_Assignment:_
Only the lines with "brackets" in the entries below belong in the answer; please copy them.

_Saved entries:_
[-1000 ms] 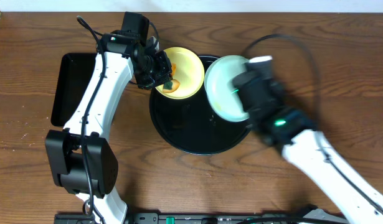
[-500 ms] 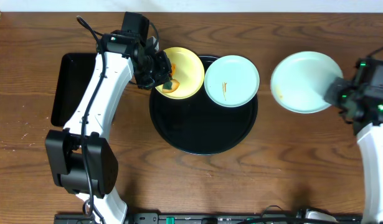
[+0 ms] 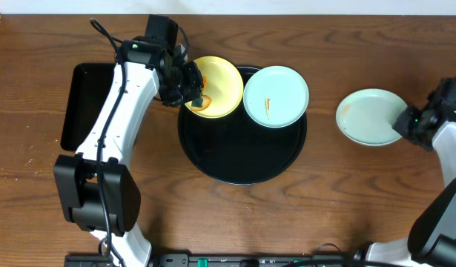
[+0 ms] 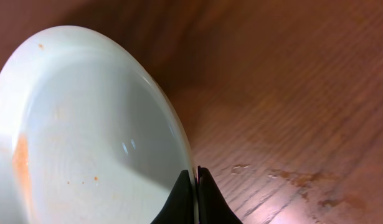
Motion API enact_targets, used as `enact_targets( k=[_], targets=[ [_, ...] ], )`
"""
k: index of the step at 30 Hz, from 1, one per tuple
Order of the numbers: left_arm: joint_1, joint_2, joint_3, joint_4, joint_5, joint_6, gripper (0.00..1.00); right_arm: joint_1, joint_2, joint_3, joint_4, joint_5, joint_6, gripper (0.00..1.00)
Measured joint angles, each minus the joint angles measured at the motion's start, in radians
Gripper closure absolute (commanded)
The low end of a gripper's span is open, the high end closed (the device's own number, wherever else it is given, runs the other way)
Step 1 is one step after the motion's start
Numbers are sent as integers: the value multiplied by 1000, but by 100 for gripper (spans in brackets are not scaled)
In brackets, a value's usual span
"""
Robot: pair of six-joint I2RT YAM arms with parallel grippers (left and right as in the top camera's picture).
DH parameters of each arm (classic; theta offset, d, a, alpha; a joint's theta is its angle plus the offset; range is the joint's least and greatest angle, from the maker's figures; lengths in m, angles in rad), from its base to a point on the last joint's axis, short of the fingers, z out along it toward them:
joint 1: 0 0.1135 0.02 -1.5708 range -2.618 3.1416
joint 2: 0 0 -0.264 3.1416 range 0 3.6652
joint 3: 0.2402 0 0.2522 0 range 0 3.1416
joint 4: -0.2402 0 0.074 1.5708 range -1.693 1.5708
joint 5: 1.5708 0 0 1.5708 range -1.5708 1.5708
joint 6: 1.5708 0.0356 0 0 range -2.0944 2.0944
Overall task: Clean dirty plates on tray and stack at the side
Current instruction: 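Move the right gripper back and grip the remaining light-blue plate rim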
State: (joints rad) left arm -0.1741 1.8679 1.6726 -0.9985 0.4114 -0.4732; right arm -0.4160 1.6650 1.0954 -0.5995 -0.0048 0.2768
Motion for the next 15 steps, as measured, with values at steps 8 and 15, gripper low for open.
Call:
enact_targets(
  k=[8, 15],
  targets=[
    [0, 0, 0, 0, 0, 0, 93, -30, 96, 0, 26, -58, -37, 56],
    [0, 0, 0, 0, 0, 0, 93, -30, 127, 11, -4, -177, -95, 19]
  ],
)
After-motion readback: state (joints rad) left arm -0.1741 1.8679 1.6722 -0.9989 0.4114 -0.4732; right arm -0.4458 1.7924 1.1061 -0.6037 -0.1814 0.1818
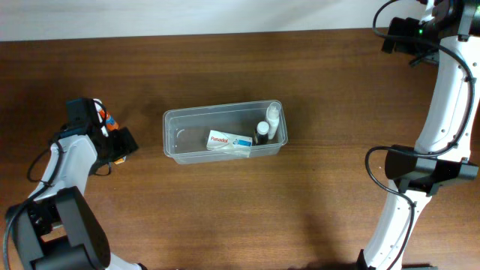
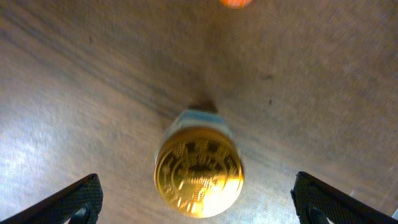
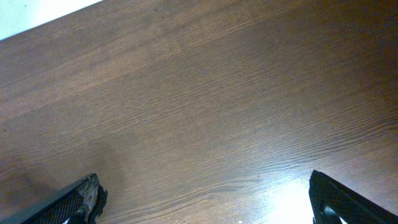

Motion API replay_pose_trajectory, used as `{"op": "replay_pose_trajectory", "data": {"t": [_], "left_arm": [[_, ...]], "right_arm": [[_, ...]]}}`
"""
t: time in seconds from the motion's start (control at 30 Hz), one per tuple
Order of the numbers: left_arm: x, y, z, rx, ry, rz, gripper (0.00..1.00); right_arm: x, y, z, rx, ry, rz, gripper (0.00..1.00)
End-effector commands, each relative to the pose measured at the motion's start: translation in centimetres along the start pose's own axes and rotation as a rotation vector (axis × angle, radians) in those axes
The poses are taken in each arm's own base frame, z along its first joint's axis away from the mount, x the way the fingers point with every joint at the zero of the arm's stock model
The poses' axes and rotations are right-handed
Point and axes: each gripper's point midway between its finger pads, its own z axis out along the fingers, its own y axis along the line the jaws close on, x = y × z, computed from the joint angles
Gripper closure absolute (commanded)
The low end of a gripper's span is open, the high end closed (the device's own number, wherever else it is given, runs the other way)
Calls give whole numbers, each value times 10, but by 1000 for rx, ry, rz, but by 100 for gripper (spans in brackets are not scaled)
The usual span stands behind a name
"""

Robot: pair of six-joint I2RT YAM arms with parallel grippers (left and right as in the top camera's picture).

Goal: Pack container
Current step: 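Lower the left gripper over the gold-capped jar to grasp it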

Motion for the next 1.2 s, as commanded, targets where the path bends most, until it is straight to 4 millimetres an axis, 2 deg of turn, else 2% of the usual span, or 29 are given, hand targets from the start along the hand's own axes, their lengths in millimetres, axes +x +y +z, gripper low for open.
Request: {"op": "replay_pose_trajectory", "data": {"t": [0.0, 0.23, 0.5, 0.63, 0.77, 0.87, 1.1, 1.17], "left_arm": [[-6, -1, 2, -5, -31, 20, 3], [-13, -3, 10, -1, -52, 18, 3], [-6, -2, 29, -10, -10, 20, 9], [-5, -2, 32, -11, -4, 20, 21], [-7, -2, 32, -9, -11, 20, 28], [-7, -2, 32, -9, -12, 20, 39], [-7, -2, 32, -10, -10, 20, 53], [-7, -2, 32, -10, -10, 20, 66]], "right_arm": [[1, -4, -4, 10, -3, 11, 2], [1, -4, -4, 10, -3, 12, 2], [1, -4, -4, 10, -3, 12, 2], [1, -4, -4, 10, -3, 11, 2], [1, -4, -4, 10, -3, 11, 2], [1, -4, -4, 10, -3, 12, 2], [1, -4, -4, 10, -3, 12, 2], [1, -4, -4, 10, -3, 12, 2]]}}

_Solution for this task:_
Numbers are sent as integers: the value multiplied by 1000, but by 100 for gripper (spans in brackets are not scaled)
In brackets, a value's usual span
Calls give whole numbers, each value times 10, but by 1000 for rx, ry, rz, but by 100 for gripper (spans in brackets are not scaled)

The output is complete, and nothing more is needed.